Fright Fest 2017 Review #8 – Shadow of the Vampire (2000)

Dafoe really nails the role of Schreck

Subgenre:  Vampire

Summary:  A series of misfortunes and strange occurrences befall the production of F.W. Murnau’s Nosferatu.

Review:  If nothing else, one has to get Shadow of the Vampire points for originality.  Given its R-rating and oddball premise, it’s a miracle that this got made in the first place; it’s the kind of idiosyncratic material that no major studio would touch nowadays.  I wish I could say it was a smashing success, but sadly it doesn’t quite achieve that status.

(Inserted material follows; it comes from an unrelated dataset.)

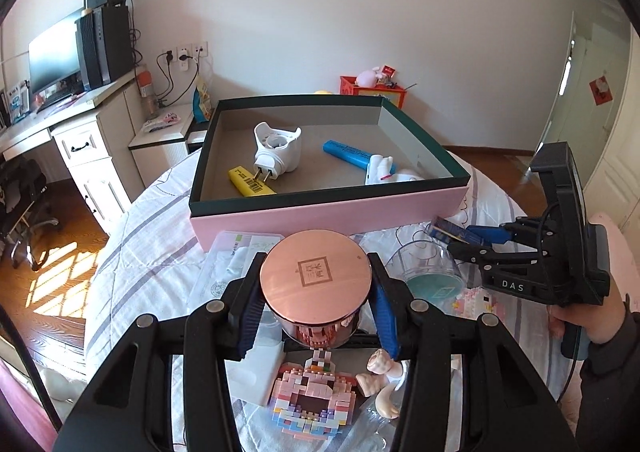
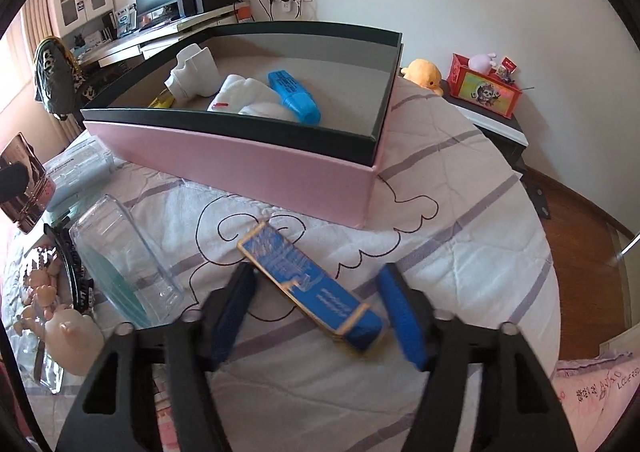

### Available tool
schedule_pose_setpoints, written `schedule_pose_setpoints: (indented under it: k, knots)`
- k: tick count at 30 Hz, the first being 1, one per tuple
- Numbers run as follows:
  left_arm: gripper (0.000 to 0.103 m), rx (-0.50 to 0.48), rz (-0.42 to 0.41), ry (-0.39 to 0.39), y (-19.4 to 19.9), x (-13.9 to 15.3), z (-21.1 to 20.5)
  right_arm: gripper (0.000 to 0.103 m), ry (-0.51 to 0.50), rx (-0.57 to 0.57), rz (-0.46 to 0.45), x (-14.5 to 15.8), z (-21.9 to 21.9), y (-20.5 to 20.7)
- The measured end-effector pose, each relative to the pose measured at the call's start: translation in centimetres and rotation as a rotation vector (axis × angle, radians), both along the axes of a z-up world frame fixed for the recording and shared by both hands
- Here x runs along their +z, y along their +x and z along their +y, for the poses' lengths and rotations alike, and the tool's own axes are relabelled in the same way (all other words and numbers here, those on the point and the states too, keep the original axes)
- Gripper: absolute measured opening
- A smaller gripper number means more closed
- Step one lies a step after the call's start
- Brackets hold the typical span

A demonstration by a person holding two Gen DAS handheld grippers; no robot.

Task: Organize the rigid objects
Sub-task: 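Grasp the rose-gold round jar with the left tool while the right tool grasps the blue-and-gold box, then lower the rose-gold jar and blue-and-gold box into the pink box and open both tools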

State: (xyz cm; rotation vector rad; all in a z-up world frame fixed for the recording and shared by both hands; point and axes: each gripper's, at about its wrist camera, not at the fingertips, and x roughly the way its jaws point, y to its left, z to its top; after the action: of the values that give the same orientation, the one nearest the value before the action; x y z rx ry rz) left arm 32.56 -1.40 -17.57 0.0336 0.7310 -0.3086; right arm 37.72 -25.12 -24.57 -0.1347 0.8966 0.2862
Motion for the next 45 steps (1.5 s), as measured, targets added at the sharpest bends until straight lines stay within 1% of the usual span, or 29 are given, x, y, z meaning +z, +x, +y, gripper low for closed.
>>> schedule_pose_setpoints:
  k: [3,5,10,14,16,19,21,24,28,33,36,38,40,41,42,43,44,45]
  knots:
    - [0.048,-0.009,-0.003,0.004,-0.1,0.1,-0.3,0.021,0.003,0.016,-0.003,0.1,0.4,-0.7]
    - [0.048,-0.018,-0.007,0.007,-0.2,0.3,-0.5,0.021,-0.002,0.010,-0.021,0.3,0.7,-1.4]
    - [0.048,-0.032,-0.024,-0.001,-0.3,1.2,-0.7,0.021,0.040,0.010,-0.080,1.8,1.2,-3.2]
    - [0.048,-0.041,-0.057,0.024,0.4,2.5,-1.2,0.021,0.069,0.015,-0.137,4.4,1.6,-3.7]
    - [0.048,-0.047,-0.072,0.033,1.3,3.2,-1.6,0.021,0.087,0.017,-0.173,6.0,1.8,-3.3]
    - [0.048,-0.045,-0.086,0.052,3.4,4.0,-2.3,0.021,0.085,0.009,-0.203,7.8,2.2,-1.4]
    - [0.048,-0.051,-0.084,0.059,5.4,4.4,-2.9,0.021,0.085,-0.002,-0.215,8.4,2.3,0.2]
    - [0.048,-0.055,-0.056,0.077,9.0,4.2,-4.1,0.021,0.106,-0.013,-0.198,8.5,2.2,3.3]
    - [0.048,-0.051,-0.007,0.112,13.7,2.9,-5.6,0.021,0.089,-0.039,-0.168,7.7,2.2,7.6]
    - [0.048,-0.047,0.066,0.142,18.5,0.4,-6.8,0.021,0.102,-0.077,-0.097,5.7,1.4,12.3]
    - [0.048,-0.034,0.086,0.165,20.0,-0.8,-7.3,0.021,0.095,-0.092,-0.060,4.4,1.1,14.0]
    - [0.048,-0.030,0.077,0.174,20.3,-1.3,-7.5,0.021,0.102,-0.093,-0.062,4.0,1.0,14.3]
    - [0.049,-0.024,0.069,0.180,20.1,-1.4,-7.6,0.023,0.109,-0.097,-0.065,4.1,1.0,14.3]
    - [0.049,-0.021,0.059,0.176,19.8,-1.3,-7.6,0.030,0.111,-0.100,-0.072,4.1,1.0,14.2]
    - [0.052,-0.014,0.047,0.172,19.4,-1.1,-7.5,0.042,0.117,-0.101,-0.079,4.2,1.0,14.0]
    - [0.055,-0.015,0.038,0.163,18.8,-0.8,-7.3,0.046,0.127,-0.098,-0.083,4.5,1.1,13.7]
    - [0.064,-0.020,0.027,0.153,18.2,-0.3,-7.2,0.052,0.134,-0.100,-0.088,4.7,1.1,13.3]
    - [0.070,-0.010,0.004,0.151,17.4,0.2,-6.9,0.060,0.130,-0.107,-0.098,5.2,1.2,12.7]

Visionary German filmmaker F.W. Murnau (John Malkovich), after being denied the rights to Bram Stoker’s Dracula, decides to alter the story just enough to avoid litigation.  The result is Nosferatu, a script that’s an adaptation of the classic novel in all but name.  When shooting on location in Czechoslovakia, Murnau introduces his crew to Max Schreck, the “actor” playing the part of the vampire.  Schreck, he informs them, will be in full makeup and costume for the duration of the shoot, never breaking character.  But when crewmembers begin to take ill and – in some cases – die mysteriously, the survivors begin to suspect Schreck.

The makers of Shadow of the Vampire clearly respect the source material, painstakingly recreating scenes from Nosferatu and giving us a surreal depiction of the off-camera drama.  Malkovich is a hoot as Murnau, all pretentious ego as the director who puts his movie above all else, including the safety of those around him.  Dafoe, meanwhile, is devilishly good as Schreck, honoring his namesake’s performance while at the same time making it his own.

For its first half, the movie is effortlessly enjoyable, keeping us on our toes by obscuring Schreck’s exact origins and painting an evocative portrait of its time period.  It’s too bad, then, that the second half grinds to a repetitive crawl.  The plot barely moves forward as the movie dutifully chronicles shoot after shoot, with nothing ever really escalating.  Rather ironically for a vampire movie, there’s not much in the way of stakes.

The Verdict:  It’s hardly consistent, but Shadow of the Vampire has enough good points (including a perfectly-judged ending) to warrant a recommendation.  I give it six-and-a half thirsty thespians out of ten.